In 1858 his father united the benefices of Alford and Hornblotton by an Act of Parliament styled the "Thrings Estate Bill" and Godfrey became his father's curate. He built Hornblotton Rectory for Godfrey in 1867.

Godfrey commissioned the architect Thomas Graham Jackson to build new churches at Hornblotton and Lottisham, and became, in Jackson's words, "one of my best and most valued friends". Jackson created for him a remarkable little church, rich in the Arts and Crafts style and strikingly decorated in sgraffito work.

Thring died in 1903 and was buried in Shamley Green, Surrey, England.

==Service==

- Curate of Stratfield-Turgis 1846-50
- Curate of Strathfieldsaye 1850-53
- Unknown parishes 1853-58
- Rector of Alford with Hornblotton, Somerset 1867-76
- Prebendary of East Harptree, Wells Cathedral 1867 (Contemporaries include Ken and Edward Hayes Plumptre)

The town of Lovington, Somerset's history gives us a glimpse into the character of Thring:
But for the generosity of the Thring family a century ago the school would have gone short of books and materials for needlework and other necessities. The Rev Godfrey Thring worked constantly for the good of the children. He presented the school with a harmonium on which he could play his compositions and get the children to sing the hymns that he wrote.

==Published works==
Thring's poetry books include Hymns Congregational and Others, 1866; Hymns and Verses, 1866; Hymns and Sacred Lyrics, 1874, A Church of England Hymn-book Adapted to the Daily Services of the Church throughout the Year, 1880; and a revised Church of England Hymn Book in 1882.

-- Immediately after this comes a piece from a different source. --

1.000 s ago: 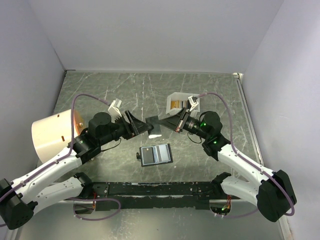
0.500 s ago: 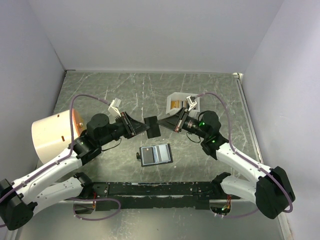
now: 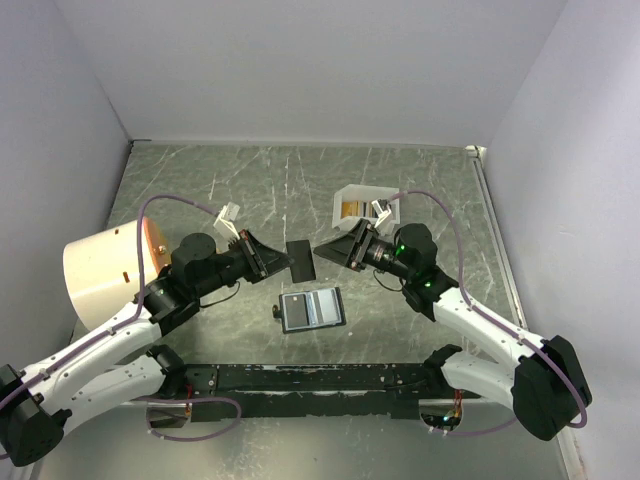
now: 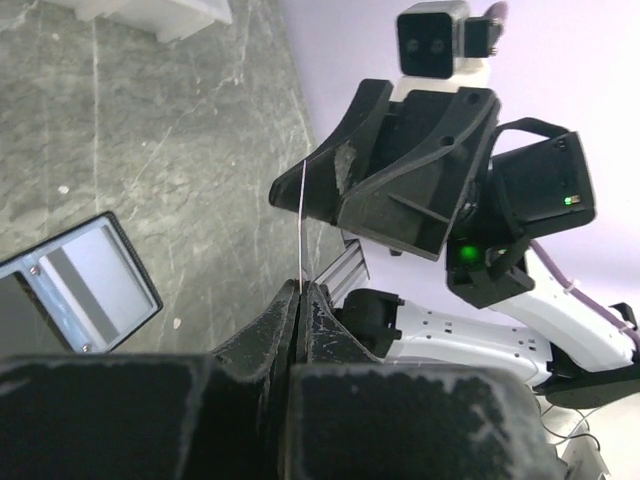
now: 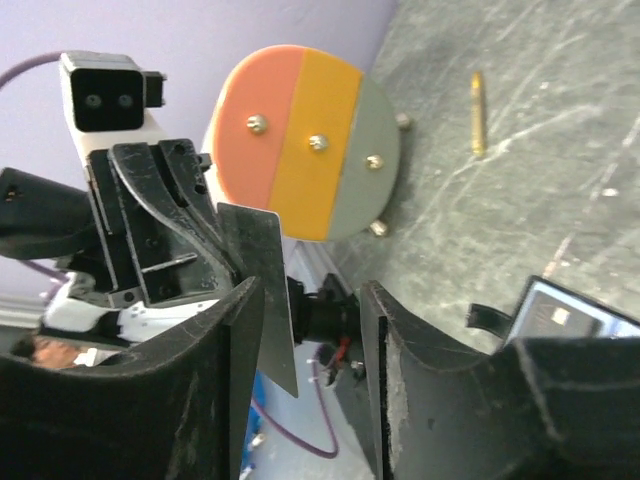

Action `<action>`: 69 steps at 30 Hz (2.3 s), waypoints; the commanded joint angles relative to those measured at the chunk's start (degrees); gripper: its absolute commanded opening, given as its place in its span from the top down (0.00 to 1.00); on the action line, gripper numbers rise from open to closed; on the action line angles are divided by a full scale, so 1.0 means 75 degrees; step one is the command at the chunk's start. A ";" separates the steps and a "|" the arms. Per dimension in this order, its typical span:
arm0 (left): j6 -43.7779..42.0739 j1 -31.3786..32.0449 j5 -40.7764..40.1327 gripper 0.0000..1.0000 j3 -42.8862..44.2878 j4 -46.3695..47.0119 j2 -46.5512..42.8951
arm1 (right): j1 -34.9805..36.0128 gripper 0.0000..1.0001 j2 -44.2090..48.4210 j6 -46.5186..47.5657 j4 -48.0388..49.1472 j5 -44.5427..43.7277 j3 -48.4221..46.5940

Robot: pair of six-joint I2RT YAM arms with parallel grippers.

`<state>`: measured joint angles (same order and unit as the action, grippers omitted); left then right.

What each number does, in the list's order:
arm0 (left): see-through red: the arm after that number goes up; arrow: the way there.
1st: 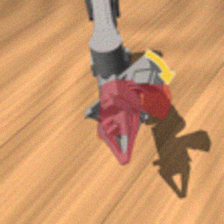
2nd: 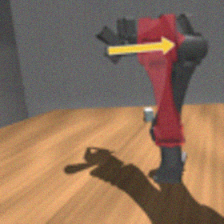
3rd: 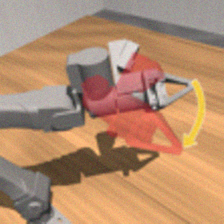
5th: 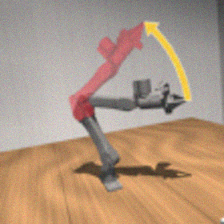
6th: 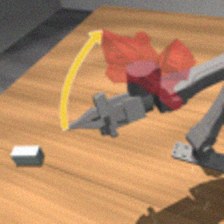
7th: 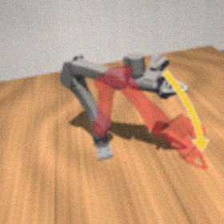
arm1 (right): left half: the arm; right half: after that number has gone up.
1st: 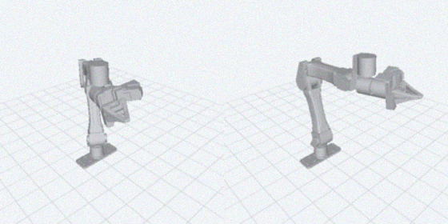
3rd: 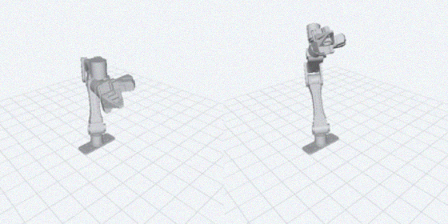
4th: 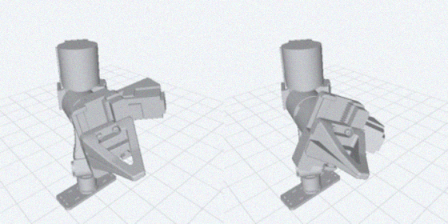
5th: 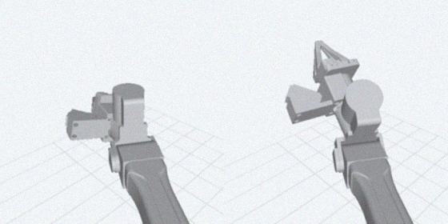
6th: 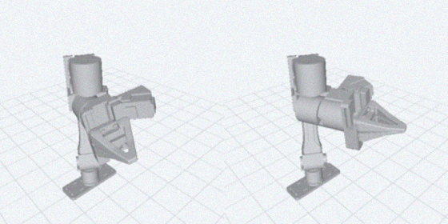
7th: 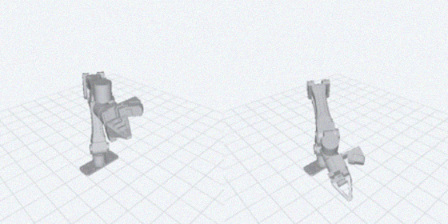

He wrote many hymns including "The radiant morn has passed away" (set to music by Herbert Hall Woodward) and "Fierce raged the tempest o'er the deep". Although Matthew Bridges (1800-94) wrote the original verses to "Crown Him with Many Crowns", Thring added more verses. It is possible they met, but there is no record of them having done so. Both men are usually listed as the writers.